Go to the line with "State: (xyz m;" in the entries below and write out every line from there through the line with "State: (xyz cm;", exactly and without pictures.
──────── Record set ────────
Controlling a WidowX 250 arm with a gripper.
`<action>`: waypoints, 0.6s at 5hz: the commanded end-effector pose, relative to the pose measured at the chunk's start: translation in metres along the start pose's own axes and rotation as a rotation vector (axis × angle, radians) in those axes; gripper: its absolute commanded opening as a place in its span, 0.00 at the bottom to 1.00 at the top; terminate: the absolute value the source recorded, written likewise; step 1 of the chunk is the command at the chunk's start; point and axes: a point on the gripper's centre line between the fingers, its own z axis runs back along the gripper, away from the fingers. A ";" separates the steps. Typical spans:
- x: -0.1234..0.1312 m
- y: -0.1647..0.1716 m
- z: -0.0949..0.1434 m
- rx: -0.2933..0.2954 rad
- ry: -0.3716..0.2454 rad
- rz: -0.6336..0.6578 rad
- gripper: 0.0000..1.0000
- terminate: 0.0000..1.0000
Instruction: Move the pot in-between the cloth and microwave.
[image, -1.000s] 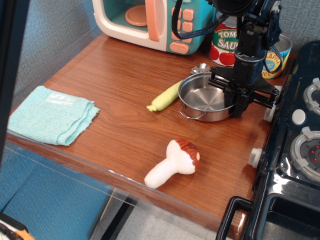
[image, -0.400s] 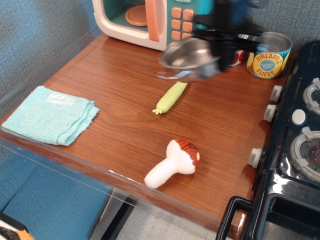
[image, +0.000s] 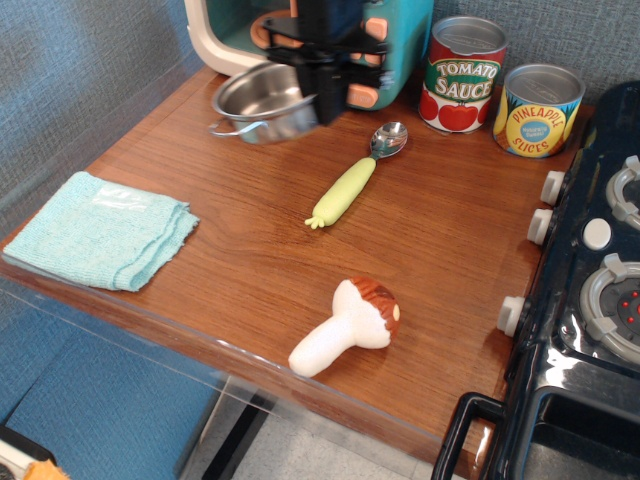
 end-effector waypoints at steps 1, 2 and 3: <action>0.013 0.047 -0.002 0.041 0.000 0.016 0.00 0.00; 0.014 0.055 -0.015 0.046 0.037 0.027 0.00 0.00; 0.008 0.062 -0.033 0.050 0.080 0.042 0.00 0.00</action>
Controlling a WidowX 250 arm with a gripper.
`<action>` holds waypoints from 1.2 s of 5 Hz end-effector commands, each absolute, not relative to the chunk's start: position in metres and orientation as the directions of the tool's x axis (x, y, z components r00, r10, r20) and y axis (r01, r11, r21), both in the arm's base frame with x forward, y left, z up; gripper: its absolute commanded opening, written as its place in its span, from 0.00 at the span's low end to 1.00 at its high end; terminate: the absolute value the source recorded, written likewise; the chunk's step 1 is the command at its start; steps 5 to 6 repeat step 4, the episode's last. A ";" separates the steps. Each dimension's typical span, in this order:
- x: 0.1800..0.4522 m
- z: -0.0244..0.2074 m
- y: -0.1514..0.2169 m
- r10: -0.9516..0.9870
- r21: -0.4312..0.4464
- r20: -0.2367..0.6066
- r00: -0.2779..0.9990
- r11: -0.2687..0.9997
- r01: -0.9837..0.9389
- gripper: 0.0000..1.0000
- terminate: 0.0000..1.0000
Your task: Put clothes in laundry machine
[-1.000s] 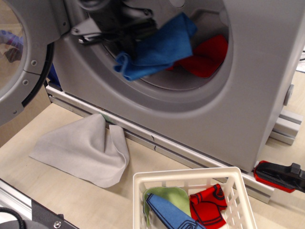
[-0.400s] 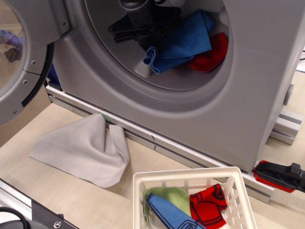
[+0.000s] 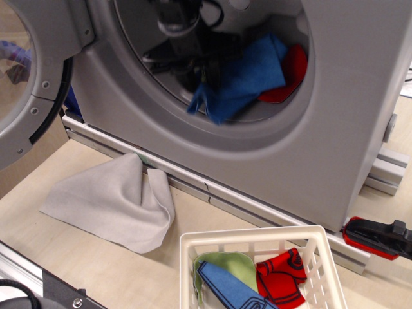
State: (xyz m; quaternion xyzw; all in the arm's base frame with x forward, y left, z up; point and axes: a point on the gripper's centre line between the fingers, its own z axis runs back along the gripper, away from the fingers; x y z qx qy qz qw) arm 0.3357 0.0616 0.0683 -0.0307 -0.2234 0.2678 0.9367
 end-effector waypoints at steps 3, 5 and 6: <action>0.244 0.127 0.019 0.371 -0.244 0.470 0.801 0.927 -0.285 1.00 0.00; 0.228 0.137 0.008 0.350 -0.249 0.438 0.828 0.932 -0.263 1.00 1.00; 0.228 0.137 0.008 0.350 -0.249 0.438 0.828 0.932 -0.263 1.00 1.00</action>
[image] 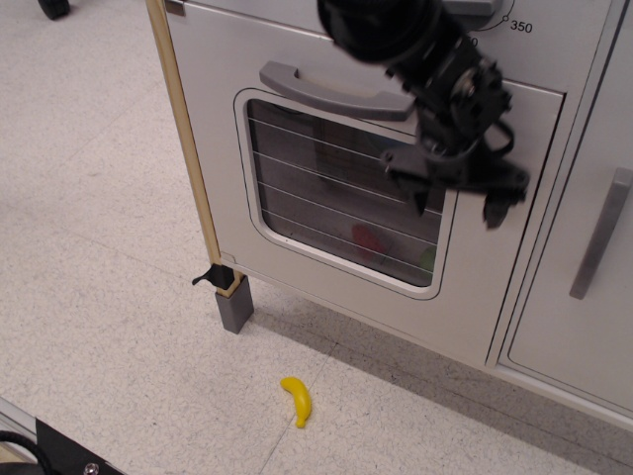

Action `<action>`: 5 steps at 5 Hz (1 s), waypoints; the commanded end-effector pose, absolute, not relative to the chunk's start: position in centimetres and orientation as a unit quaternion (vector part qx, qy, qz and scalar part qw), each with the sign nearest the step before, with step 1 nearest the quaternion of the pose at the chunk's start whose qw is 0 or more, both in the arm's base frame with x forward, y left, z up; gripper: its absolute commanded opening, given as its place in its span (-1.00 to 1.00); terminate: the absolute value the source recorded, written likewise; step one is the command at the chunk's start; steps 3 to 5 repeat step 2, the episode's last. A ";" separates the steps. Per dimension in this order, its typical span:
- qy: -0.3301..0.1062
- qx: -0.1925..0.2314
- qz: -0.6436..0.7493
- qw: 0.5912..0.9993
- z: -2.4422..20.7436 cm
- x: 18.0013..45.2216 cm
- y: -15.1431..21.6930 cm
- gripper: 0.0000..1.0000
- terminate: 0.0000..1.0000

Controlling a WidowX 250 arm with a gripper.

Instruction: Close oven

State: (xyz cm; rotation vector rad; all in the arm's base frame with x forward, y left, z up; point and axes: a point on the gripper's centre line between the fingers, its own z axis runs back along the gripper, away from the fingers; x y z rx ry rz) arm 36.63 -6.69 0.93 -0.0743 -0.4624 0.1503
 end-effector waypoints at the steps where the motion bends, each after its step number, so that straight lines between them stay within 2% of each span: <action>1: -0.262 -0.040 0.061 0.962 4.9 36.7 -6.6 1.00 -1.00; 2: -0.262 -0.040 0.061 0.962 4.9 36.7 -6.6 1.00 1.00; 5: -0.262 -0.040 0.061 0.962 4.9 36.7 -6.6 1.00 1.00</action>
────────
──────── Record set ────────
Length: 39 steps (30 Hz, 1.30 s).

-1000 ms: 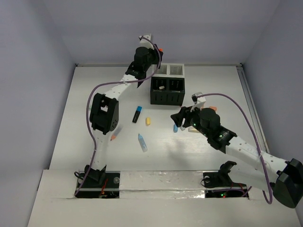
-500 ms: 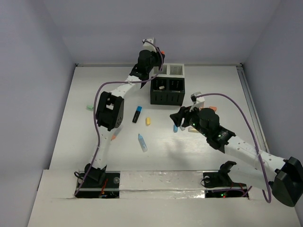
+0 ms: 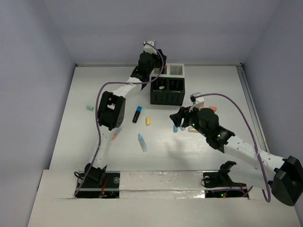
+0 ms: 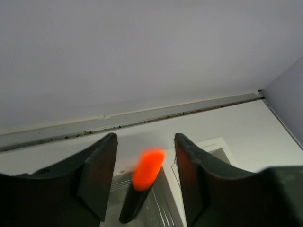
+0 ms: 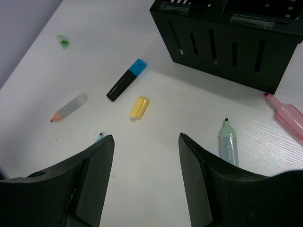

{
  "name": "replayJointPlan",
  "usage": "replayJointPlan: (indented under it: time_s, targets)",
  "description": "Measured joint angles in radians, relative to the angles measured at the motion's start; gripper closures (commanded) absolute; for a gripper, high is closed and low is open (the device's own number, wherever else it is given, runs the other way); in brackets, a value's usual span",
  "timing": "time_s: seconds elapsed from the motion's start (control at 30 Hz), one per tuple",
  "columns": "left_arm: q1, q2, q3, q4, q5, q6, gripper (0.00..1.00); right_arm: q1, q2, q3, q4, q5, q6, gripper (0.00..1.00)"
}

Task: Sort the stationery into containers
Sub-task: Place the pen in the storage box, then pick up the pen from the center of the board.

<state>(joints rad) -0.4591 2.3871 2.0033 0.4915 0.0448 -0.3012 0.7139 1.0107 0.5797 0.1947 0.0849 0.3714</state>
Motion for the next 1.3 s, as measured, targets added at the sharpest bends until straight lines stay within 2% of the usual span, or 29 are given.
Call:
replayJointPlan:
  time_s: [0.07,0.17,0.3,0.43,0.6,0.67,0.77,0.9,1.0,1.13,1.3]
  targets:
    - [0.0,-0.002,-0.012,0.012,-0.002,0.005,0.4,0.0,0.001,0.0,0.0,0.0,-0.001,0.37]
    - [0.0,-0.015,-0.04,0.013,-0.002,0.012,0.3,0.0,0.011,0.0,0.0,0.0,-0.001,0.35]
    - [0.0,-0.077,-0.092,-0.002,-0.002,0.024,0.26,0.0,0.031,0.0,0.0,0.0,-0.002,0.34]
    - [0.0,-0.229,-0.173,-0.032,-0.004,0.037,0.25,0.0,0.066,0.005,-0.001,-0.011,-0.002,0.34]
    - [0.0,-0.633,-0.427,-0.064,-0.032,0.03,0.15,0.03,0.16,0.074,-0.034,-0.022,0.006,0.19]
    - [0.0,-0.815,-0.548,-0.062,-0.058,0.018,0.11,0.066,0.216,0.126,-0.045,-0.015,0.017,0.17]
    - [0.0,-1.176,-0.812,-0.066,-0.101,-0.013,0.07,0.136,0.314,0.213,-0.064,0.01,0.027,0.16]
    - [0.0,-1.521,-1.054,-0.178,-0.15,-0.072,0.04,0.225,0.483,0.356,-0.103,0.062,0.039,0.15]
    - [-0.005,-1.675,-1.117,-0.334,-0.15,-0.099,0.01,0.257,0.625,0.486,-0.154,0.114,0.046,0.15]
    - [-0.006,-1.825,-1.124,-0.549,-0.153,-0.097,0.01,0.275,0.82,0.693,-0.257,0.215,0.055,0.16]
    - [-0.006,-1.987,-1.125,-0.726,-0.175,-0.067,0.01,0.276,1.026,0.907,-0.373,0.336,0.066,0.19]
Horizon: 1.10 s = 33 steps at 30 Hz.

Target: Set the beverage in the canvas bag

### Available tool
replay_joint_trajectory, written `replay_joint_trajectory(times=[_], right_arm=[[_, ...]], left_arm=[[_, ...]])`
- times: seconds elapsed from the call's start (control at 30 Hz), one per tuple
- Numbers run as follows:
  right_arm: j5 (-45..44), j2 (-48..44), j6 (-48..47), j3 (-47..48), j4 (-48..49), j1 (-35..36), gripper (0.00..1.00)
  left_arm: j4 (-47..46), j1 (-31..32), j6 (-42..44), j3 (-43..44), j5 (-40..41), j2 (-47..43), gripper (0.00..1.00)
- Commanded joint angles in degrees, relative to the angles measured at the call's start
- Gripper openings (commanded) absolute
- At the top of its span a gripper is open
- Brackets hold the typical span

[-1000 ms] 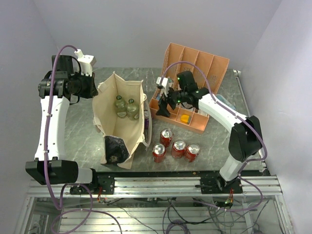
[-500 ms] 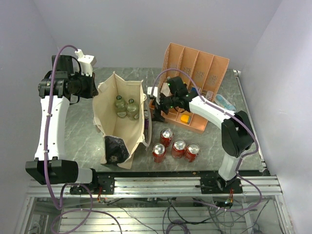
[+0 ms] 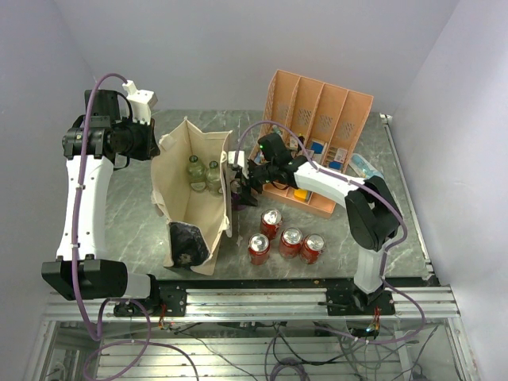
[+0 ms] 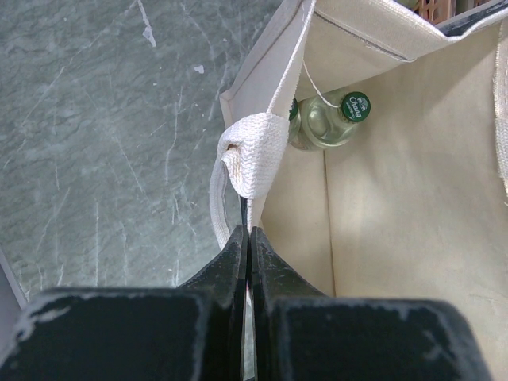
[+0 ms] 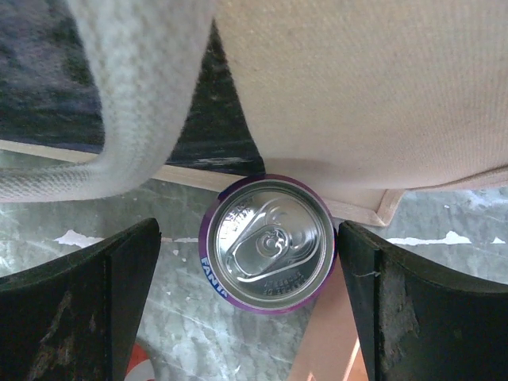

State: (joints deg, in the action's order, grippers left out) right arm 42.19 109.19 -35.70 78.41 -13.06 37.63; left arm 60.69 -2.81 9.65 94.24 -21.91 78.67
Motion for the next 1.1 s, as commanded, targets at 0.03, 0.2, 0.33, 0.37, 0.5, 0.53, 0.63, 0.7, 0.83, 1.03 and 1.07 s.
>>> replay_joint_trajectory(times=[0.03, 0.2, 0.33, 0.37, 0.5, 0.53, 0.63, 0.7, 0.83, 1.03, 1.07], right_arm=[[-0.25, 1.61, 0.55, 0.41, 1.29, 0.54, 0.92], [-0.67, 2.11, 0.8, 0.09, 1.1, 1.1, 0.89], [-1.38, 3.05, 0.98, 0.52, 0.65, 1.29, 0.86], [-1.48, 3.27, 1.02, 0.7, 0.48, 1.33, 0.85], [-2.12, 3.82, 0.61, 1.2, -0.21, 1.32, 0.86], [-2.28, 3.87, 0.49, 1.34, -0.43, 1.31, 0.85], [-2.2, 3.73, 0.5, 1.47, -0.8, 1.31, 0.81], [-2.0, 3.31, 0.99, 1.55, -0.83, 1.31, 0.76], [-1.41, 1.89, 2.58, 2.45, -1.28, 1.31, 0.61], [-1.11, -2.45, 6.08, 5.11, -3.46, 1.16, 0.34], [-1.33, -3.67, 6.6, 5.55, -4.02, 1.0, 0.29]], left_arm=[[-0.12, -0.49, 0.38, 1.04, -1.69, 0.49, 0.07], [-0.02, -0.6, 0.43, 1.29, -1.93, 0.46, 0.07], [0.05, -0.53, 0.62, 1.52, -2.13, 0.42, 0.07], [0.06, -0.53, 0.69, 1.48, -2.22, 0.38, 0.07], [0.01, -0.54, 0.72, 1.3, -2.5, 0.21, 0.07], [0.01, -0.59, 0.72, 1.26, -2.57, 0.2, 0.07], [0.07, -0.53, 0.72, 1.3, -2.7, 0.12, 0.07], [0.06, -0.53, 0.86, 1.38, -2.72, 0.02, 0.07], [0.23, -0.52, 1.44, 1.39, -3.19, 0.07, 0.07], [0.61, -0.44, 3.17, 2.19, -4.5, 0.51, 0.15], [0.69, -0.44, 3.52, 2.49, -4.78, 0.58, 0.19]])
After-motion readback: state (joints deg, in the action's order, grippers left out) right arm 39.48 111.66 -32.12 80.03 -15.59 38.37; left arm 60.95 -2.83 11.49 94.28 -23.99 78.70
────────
## Solution below
State: (xyz m; quaternion xyzw; all in the arm's base frame with x forward, y left, z up; point and axes: a point on the gripper's centre line between the fingers, its own z axis runs back along the gripper, away from the fingers; x y z qx qy qz qw) arm 0.3357 0.0616 0.0683 -0.0307 -0.2234 0.2678 0.9367
 end-effector waypoints at steps 3, 5 and 6: <action>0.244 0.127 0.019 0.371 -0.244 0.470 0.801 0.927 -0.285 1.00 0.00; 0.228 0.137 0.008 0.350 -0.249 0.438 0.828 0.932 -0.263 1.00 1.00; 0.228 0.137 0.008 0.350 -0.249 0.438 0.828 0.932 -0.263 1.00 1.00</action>
[image] 

Action `<action>`: 5 steps at 5 Hz (1 s), waypoints; the commanded end-effector pose, absolute, not relative to the chunk's start: position in centimetres and orientation as a unit quaternion (vector part qx, qy, qz and scalar part qw), each with the sign nearest the step before, with step 1 nearest the quaternion of the pose at the chunk's start whose qw is 0 or more, both in the arm's base frame with x forward, y left, z up; gripper: its absolute commanded opening, given as its place in its span (-1.00 to 1.00); terminate: the absolute value the source recorded, written likewise; step one is the command at the chunk's start; steps 3 to 5 repeat step 2, the episode's last. A ";" separates the steps. Per dimension in this order, its typical span:
- qy: -0.3301..0.1062
- qx: -0.1925..0.2314
- qz: -0.6436..0.7493
- qw: 0.5912..0.9993
- z: -2.4422..20.7436 cm
- x: 18.0013..45.2216 cm
- y: -15.1431..21.6930 cm
- gripper: 0.0000..1.0000
- terminate: 0.0000..1.0000

Controlling a WidowX 250 arm with a gripper.

Instruction: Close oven

State: (xyz cm; rotation vector rad; all in the arm's base frame with x forward, y left, z up; point and axes: a point on the gripper's centre line between the fingers, its own z axis runs back along the gripper, away from the fingers; x y z rx ry rz) arm 36.63 -6.69 0.93 -0.0743 -0.4624 0.1503

This finishes the output for the exercise.